The essential problem as I see it is that you should never throw data away. I always want to be able to access my data later on down the pipeline. This idea is simple, every time you do something you add more data, not take data away. In the standard ->get() and ->set() store this means setting a new key for each item in the pipeline. Once your nice segment has done something to "foo" then it shoves it in "bar". OpenFrame apparently currently does this kind of action by having one of each object type in the store, so that when you move from an Apache::Request to your broken up request (having extracted the data you want) you have it under another key.

The essential problem is this; When I insert a segment into an existing pipeline I want to do two things:

  • Preserve the existing data so that should something later on down the pipeline need it, it's accessible
  • Transparently alter data as it passes through so that later segments can use this segment's data being naive of it's presence

Of course, you can see that these ideas are mutually exclusive. In order to transparently replace data (so that you can later act on it and are none the wiser that a segment in the middle has altered it) you have to do just that - and then you can't access the original data anymore, because you've replaced it! Arrrgh.

My proposed solution to this was that whenever ->set() is called the module stores it under a key and the name of the segment that altered it. This way you can either request the generic version with just the key (in which case you'll get the latest version back) or you can request with the data stored under a key the named segment left. Of course, this isn't a perfect solution (if you do this too much you might want to insert something transparently in the pipeline between those elements, and now you need a third key to disambiguate the data, and so on and so on.) But it's a relatively simple solution that might be good enough.

Of course, if someone can come up with a better solution, let me know...


What I'd like to know...

Matts on 2002-02-25T20:11:43

Is how do Pipeline/Tanker's differ from SAX pipelines/machines. I mean apart fromt the fact that James doesn't grok SAX pipelines :-)
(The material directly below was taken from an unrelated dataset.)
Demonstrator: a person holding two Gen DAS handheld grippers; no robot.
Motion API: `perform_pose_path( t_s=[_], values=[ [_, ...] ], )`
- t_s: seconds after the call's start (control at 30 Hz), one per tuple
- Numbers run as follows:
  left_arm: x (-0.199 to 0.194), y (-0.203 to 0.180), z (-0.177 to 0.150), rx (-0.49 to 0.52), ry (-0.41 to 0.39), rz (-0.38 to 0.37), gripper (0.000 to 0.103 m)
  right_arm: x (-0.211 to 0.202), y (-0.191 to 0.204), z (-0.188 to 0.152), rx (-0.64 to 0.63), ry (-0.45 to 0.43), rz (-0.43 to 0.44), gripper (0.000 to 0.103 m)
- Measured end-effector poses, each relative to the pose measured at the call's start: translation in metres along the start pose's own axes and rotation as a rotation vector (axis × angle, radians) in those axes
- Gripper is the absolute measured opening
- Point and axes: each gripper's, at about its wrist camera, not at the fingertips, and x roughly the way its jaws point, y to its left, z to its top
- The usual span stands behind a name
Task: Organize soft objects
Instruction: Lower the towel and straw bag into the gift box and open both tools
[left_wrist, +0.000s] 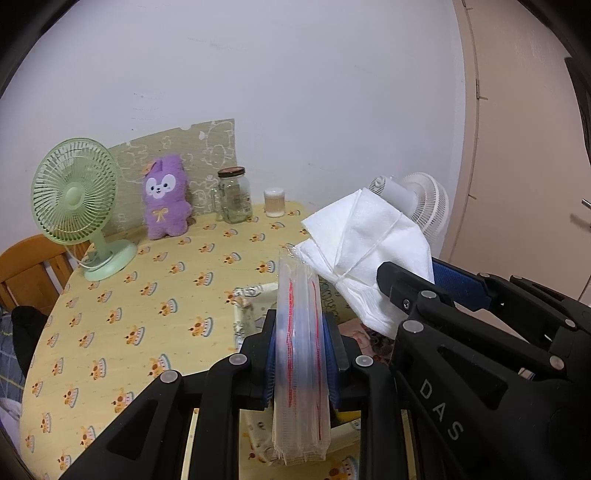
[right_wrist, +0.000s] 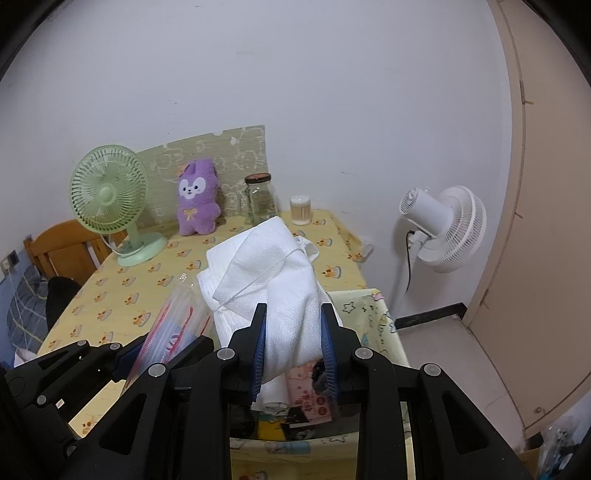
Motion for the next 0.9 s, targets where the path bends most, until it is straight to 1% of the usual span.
perform_pose_path(
  t_s=[0.4, 0.5, 0.57, 0.63, 0.67, 0.77, 0.8, 0.83, 0.9],
  values=[
    [0.022, -0.019, -0.005, 0.027, 0.047, -0.018, 0.025, 0.015, -0.024, -0.011, 0.045, 0.034, -0.021, 0.03],
    [0.03, -0.022, -0.009, 0.031, 0.076, -0.024, 0.025, 0.023, -0.027, -0.016, 0.057, 0.061, -0.026, 0.03],
    [0.034, -0.024, -0.012, 0.038, 0.096, -0.032, 0.028, 0.027, -0.03, -0.02, 0.063, 0.076, -0.031, 0.03],
    [0.037, -0.025, -0.014, 0.046, 0.109, -0.026, 0.037, 0.031, -0.032, -0.023, 0.074, 0.092, -0.03, 0.03],
    [0.038, -0.025, -0.014, 0.052, 0.116, -0.011, 0.038, 0.033, -0.033, -0.025, 0.083, 0.101, -0.029, 0.03],
    [0.039, -0.025, -0.016, 0.066, 0.129, 0.006, 0.048, 0.038, -0.034, -0.029, 0.105, 0.119, -0.022, 0.03],
    [0.04, -0.025, -0.017, 0.071, 0.136, 0.008, 0.054, 0.04, -0.034, -0.031, 0.109, 0.123, -0.018, 0.03],
    [0.04, -0.024, -0.017, 0.075, 0.139, 0.011, 0.059, 0.04, -0.034, -0.031, 0.108, 0.124, -0.019, 0.03],
    [0.039, -0.023, -0.017, 0.083, 0.137, 0.029, 0.063, 0.041, -0.031, -0.032, 0.102, 0.123, -0.019, 0.03]
  ],
)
Re:What I'd like to know...

2shortplanks on 2002-02-25T21:17:58

I'm only really interacting at the annoying question level atm (I am the thorn in other people's side's.)..I'm not that near the code, so you might want to ask muttley or james, but...

Tanker (from what I understand) is a wrapper framework that wraps around pipelines to add concurency to them and other framework support issues. It's pretty much pipeline agnostic, so you (in theory, it's all 'in theory' code) wrap it round any pipeline - even existing SAX ones.

Pipeline.pm is just a simple pipeline concept that allows you to connect segments together. The dispatch method is designed to be overloaded in order to implement different dispatch techniques (plain perl, POE, maybe even via SAX)

The current idea is to steal coding concepts from this that and the other. The XML stuff is interesting. You're probably right we don't fully grok SAX pipleines properly. Got any good references?

Re:What I'd like to know...

Matts on 2002-02-25T21:53:32

Kip Hampton's articles on XML.com are the best place to start. Just try and read them with an open mind, thinking all the time: "This stuff has applications outside of XML". Honest guv.

Unfortunately it's hard to think about SAX pipelines while taking them out of the context of XML, but really they are highly generic, and a very interesting solution space for a wide class of problems.

It's certainly fun to see people starting to really rave about Pipelining solutions, when this really was one of the major basis for AxKit all those years ago :-)

Re:What I'd like to know...

2shortplanks on 2002-02-26T01:25:05

Of course it was the basis for axkit all those years ago. I still remember the talk you gave at London.pm. Don't think people won't try and steal ideas from you too...

I'm sure you'll agree that it's probably not a good idea to shoehorn Axkit into being an IRC bot for example though ;-)

Re:What I'd like to know...

Matts on 2002-02-26T08:11:48

No, AxKit wouldn't make a good IRC bot, but AxKitNG would (the thing I've been calling AxKitB2B elsewhere).